On the other hand, numerous physics-based methods were proposed as well, which are aimed at inversely solving the optical model to recover degraded image. Among these approaches, dark channel prior (DCP) [12] that some pixels with low intensities exist at least one channel in RGB space is considered as the most famous one. With this prior, the thickness of haze can be estimated accurately, and haze-free image can be obtained by utilizing the atmospheric scattering model. On this foundation, Peng et al. [13], Nair and Sankaran [14] and Huang et al. [15] ameliorated DCP to achieve more excellent effectiveness in haze removal. Besides, Li and Zheng [16] attempted to restore hazy image by exploiting Globally Guided Image Filtering (G-GIF). Berman [17,18] proposed the non-local prior (NLP) which describes the change of pixels values from scene radiance to observed image to estimate the transmission map and atmospheric light. Meng et al. [19] introduced a novel boundary constraint and contextual regularization to calculate the transmission map (BCCR). Fattal [20] discovered a generic distribution regularity of small local patches of hazy image, known as color-lines, and applied it to derive the scene transmission from a single original image. Zhu et al. [21] calculated the weighted sum of saturation, brightness and error as the scene depth, called the color attenuation prior. Ki et al. [22] minimized the information loss of output image to obtain the transmission map with high quality. To achieve expected local contrast gain, Ling et al. [23] developed a novel transmission model to flexibly adjust the level of haze removal. In addition, noise filtering [24], regression model [25] and image segmentation have been used for dehazing. For instance, Zhu and He [26] accurately estimated the transmission map by utilizing graph cut algorithm (GC).

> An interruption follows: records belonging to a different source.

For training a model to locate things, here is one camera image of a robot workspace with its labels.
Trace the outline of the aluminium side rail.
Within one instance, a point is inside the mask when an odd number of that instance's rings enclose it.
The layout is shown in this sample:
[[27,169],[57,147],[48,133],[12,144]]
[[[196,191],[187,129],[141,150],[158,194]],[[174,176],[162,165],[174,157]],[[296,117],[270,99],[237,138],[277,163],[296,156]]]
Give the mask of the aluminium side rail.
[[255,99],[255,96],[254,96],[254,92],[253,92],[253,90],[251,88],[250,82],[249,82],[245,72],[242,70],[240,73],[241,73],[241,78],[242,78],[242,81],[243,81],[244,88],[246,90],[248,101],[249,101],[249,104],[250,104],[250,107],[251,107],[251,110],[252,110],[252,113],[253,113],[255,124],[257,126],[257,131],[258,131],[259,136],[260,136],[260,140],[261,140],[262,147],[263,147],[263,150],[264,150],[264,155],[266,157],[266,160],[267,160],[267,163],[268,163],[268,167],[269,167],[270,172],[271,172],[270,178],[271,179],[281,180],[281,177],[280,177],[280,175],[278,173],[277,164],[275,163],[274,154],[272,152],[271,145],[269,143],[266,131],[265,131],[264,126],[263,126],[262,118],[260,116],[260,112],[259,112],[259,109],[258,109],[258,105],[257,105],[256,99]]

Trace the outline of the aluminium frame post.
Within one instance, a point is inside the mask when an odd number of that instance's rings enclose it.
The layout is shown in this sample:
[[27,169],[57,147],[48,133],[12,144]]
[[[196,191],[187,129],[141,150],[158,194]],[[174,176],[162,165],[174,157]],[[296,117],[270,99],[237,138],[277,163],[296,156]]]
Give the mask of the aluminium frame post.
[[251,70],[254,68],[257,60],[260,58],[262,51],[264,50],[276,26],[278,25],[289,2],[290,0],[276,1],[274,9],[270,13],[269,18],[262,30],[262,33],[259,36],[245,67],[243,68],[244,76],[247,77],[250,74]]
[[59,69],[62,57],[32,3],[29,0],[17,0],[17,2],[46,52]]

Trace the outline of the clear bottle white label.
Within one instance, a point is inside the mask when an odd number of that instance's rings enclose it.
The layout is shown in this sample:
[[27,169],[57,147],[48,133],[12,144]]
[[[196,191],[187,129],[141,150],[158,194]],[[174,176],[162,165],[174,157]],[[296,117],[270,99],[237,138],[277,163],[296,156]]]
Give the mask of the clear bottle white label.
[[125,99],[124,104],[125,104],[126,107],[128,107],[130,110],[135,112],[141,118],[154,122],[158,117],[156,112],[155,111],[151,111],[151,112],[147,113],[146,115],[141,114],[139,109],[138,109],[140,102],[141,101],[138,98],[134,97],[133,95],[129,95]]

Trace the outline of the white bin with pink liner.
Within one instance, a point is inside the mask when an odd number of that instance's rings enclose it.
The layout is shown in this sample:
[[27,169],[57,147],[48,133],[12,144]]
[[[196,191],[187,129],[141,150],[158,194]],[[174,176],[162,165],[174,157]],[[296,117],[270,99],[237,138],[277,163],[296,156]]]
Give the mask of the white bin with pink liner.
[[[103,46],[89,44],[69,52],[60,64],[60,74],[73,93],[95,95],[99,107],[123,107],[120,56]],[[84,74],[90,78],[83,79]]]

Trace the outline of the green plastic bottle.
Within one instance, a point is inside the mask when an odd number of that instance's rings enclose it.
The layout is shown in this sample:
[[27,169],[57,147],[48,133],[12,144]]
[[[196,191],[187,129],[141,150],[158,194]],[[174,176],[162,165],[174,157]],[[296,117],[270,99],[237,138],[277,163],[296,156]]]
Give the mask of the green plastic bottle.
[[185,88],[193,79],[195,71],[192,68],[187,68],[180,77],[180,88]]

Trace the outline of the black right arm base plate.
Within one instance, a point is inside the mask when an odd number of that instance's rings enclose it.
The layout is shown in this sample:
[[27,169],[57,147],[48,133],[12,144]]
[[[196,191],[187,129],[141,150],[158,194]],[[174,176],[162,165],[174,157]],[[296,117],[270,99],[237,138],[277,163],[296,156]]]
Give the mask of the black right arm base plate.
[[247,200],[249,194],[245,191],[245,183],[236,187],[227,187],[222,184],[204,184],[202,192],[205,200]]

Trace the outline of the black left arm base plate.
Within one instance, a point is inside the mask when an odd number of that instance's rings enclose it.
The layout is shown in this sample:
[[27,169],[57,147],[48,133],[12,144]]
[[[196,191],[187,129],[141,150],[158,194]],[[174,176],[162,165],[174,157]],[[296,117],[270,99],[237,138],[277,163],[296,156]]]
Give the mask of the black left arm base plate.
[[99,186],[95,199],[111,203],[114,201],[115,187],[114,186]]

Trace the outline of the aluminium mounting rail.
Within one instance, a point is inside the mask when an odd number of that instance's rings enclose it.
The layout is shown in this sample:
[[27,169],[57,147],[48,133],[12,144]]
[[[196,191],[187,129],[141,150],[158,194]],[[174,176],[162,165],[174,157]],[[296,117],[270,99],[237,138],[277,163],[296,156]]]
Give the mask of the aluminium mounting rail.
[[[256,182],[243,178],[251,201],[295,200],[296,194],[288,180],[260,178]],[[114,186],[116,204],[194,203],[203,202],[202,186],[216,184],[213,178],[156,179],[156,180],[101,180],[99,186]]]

Recently, convolutional neural network (CNN) has witnessed remarkable achievements in image classification tasks and was applied to haze image restoration. Ren et al. [27,28] proposed an effective multi-scale CNN (MSCNN) and a gated fusion network (GFN) to restore high quality hazy-free images. Ren et al. [29] also realized single video dehazing by combining CNN with semantic segmentation. Li et al. [30] exploited an end-to-end dehazing CNN, called AOD-Net, which can optimize the end-to-end pipeline from inputs to outputs for the first time. Zhang and Patel [31] proposed densely connected pyramid dehazing network (DCPDN) which can learn atmospheric light, transmission map and dehazing simultaneously.

Although the above methods achieve a good performance in terms of haze removal, these methods share a common limitation that the global brightness of restored images is relatively low, especially for images with uneven illumination. To overcome this problem, a robust atmospheric scattering model (RASM) is proposed for hazy image restoration in this paper. We innovatively decompose the scene radiance into reflectance and incident light and introduce a noise term in traditional atmospheric scattering model (TASM). Moreover, in order to alleviate the impact of over-enhancement in dense haze regions, a simple and effective compensation term is added to the transmission map. Then an alternating iterative method is applied to simultaneously calculate the incident light and reflectance. Due to reasonable assumptions with respect to RASM, the restored images are characterized by high contrast, clear visibility and natural appearance. Furthermore, multitudes of hazy images are employed to demonstrate our approach has a competitive performance for different scenes.

We organize the remainder of this paper as follows. In Section 2, RASM is analyzed and presented. In Section 3, inputs of RASM (the transmission map and atmospheric light) are calculated. In Section 4, our image restoration algorithm is introduced in details. In Section 5, experimental results are illustrated. In Section 6, the conclusion is narrated.